The most captivating mechanical random number generator I can think of is Plinko. Readers may remember Plinko from the television game show, The Price Is Right. A thin disk is let loose somewhere along the top of an inclined board. Random pegs deflect the disk in odd directions to plink and plonk it down towards a bottom row of buckets, each representing dollar amounts from zero to ten-thousand.
The anticipation and riotous excitement felt in Plinko’s random chip falls made it one of the show’s most popular games, but it could be a useful tool for our decision-making just as well. We might build our own Plinko board and drop chips for everyday choices like where to eat lunch, or use it for more impactful choices like which college degree to pursue.

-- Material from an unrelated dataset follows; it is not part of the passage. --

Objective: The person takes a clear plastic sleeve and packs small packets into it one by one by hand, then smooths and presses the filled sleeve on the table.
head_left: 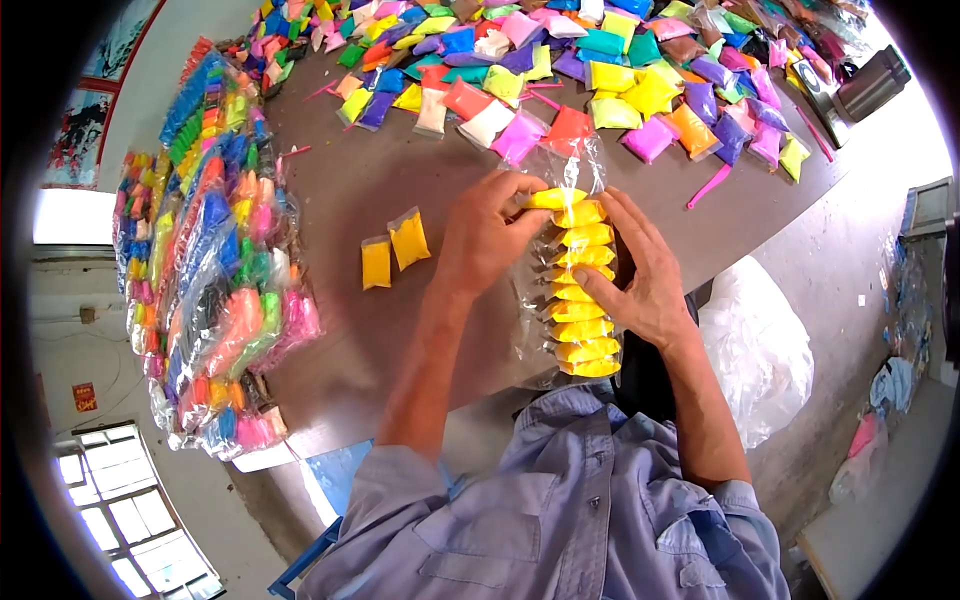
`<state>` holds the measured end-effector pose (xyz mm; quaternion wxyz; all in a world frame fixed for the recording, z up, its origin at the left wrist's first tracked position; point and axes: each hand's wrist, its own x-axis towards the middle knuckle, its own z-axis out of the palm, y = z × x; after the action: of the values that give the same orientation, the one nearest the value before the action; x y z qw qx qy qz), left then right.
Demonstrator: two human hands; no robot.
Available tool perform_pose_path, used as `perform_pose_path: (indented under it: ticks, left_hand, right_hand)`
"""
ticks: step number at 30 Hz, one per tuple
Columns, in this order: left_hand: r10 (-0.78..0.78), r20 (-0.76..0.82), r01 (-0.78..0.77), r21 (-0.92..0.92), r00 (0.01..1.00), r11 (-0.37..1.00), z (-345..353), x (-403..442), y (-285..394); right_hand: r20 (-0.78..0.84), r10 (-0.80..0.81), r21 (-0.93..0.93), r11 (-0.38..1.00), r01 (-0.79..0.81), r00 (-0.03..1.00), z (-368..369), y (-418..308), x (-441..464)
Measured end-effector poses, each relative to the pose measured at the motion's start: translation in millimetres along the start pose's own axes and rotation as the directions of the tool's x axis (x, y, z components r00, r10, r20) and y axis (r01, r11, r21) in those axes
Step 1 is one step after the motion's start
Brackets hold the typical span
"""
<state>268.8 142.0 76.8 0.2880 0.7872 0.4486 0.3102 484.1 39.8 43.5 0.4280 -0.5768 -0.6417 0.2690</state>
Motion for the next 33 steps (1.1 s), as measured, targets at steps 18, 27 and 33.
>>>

A statistician may call foul on the fact that Plinko produces a binomial distribution curve due to the resulting probabilities of the chip bouncing to the left or right. Given two rows of pegs and three bins, when dropping the chip from the center there’s a better chance of the chip landing in the middle bin than coming to rest in each of the outer two. But this only matters if you know which buckets are which. Just have an impartial third-party choose the order of the bins. Then, drop the disk blindfolded and Bob’s your uncle. We might call this “living dangerously” but it would liberate risk-takers and daredevils from any personal bias while rewarding them a less deterministic way to live life.